Gold is highly sensitive to falling interest rates, which decrease the opportunity cost of holding non-yielding bullion while weighing on the US dollar, in which it is priced. A weaker US dollar also increases the buying power of non-US investors.

"Overall the geopolitical outlook still points to several hotspots ... and we're not going to see a focus on rate rises for the foreseeable future now, because that's out the way. Over the next few weeks one has to favour the upside," said Ole Hanson, head of commodity strategy at Saxo Bank.

Spot gold rose 0.3% to US$1,232.36 an ounce by 1111 GMT, having earlier touched US$1,235.50, its highest since March 6.

US gold futures gained 0.2% to US$1,232.50.

Gold has rebounded more than US$35 from the low hit before the Fed policy announcement last Wednesday, while the US dollar has fallen 1.7% from its high of 101.71 the same day.

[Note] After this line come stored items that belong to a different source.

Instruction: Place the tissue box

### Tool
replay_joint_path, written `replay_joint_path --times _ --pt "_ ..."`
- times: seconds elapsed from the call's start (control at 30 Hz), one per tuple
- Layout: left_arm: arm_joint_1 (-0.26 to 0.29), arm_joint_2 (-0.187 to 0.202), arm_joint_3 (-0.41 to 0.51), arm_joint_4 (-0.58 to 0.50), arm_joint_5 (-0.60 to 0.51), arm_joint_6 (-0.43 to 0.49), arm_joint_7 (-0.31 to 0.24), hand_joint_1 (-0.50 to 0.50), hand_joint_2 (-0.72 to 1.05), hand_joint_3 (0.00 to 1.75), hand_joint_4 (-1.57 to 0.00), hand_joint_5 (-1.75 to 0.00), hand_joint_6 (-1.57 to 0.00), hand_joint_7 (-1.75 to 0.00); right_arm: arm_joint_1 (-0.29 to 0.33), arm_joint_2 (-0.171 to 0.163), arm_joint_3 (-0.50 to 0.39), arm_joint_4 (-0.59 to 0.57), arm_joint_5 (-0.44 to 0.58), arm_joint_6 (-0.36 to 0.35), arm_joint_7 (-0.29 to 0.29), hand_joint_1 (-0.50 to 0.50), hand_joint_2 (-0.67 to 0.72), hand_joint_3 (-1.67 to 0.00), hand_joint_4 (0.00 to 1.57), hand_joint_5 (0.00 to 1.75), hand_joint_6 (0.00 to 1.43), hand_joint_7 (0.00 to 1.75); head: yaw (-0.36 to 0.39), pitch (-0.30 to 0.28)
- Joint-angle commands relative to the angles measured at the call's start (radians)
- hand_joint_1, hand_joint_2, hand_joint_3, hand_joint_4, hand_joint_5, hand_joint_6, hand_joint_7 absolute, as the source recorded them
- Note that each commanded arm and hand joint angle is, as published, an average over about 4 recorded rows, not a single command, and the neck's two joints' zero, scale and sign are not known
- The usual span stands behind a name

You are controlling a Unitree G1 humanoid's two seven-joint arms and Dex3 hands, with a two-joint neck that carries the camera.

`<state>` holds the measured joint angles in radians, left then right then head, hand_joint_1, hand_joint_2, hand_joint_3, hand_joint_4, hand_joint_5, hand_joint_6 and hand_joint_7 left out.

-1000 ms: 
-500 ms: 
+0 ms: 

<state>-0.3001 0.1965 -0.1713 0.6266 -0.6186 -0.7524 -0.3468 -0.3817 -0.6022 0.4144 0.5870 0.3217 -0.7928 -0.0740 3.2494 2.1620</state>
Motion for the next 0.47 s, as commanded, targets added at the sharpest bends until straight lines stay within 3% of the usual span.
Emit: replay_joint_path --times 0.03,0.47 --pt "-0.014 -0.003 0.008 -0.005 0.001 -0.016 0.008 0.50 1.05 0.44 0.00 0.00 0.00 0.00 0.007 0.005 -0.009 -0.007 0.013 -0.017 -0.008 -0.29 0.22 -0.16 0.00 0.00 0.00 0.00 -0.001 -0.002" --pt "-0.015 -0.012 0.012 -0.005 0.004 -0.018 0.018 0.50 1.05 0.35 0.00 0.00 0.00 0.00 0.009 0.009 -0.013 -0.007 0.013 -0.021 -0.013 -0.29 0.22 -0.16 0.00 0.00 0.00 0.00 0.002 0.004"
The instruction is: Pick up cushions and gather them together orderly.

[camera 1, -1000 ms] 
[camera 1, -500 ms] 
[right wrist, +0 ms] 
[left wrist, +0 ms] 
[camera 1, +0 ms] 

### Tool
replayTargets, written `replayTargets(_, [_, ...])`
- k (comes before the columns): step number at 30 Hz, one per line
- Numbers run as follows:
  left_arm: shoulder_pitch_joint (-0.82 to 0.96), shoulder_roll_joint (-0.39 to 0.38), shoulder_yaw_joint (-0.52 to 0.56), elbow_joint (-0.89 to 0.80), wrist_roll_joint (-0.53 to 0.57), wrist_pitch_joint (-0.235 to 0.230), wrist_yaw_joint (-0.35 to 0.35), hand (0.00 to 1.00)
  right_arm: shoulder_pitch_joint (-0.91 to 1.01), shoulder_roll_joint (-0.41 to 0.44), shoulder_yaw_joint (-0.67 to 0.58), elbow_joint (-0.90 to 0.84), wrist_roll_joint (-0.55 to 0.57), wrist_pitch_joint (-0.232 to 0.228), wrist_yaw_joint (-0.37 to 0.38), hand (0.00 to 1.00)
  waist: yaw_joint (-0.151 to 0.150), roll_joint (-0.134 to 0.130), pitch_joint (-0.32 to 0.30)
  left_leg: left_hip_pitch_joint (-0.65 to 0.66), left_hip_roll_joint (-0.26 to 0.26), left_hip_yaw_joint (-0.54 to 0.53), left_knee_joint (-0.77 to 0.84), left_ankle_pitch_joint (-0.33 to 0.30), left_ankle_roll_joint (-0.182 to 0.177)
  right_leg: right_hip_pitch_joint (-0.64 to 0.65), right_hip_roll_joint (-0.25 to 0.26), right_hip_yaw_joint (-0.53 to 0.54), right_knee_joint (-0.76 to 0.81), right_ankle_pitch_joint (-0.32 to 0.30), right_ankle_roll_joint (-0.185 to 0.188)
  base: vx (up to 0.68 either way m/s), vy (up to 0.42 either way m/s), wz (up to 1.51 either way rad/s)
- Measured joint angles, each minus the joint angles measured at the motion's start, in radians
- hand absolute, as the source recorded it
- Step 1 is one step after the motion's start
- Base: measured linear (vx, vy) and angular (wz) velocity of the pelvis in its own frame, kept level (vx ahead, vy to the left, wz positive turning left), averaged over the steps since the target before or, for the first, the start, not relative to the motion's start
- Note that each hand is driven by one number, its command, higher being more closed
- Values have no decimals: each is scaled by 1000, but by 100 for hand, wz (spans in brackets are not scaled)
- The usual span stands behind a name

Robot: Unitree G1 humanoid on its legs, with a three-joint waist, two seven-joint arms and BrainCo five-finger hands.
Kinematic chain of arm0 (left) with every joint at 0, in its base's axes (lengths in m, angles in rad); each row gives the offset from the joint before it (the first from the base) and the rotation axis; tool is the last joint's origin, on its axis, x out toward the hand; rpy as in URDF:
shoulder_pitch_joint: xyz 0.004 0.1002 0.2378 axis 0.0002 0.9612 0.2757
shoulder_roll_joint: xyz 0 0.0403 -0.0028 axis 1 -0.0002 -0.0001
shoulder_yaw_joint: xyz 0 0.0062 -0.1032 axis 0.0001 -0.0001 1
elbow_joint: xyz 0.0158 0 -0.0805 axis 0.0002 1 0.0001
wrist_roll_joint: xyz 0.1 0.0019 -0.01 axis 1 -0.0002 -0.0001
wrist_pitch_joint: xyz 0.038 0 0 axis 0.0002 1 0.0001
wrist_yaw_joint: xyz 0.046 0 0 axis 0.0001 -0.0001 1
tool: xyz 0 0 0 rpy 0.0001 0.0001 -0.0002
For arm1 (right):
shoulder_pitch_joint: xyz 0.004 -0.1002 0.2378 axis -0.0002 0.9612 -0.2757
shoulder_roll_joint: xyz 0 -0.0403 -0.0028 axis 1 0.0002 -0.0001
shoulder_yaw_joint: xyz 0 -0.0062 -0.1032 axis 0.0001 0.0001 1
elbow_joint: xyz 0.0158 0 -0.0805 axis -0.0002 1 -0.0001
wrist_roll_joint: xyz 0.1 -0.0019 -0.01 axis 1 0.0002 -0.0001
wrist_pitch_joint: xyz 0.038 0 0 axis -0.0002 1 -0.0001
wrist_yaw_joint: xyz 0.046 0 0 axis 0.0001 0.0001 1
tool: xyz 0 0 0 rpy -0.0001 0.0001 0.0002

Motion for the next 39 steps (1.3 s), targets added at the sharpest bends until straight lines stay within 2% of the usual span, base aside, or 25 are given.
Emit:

"The dovish outlook ... following last Wednesday’s Fed meeting is clearly still having an impact. This is likely to lure a number of speculative financial investors back into gold after this group massively reduced their net long positions in the run-up to the meeting," Commerzbank said in a note.

Money managers reduced their net long, or buy, positions in gold by 44,058 lots to 49,835 lots during the week to March 14, the lowest since early January. Managed short positions rose by nearly 10,000 lots to 70,454.

Spot gold is expected to test resistance at US$1,237, a break above which could lead to gains to US$1,243, Reuters technical analyst Wang Tao said.                  

Denting the bullish gold narrative somewhat, holdings of SPDR Gold, the world's largest gold-backed exchange-traded fund, fell 0.35% to 834.10 tonnes on Friday.             

Spot silver rose 0.4% to US$17.39 an ounce, while platinum was up 0.5% at US$962.50 and palladium firmed by 0.2% to US$774.20.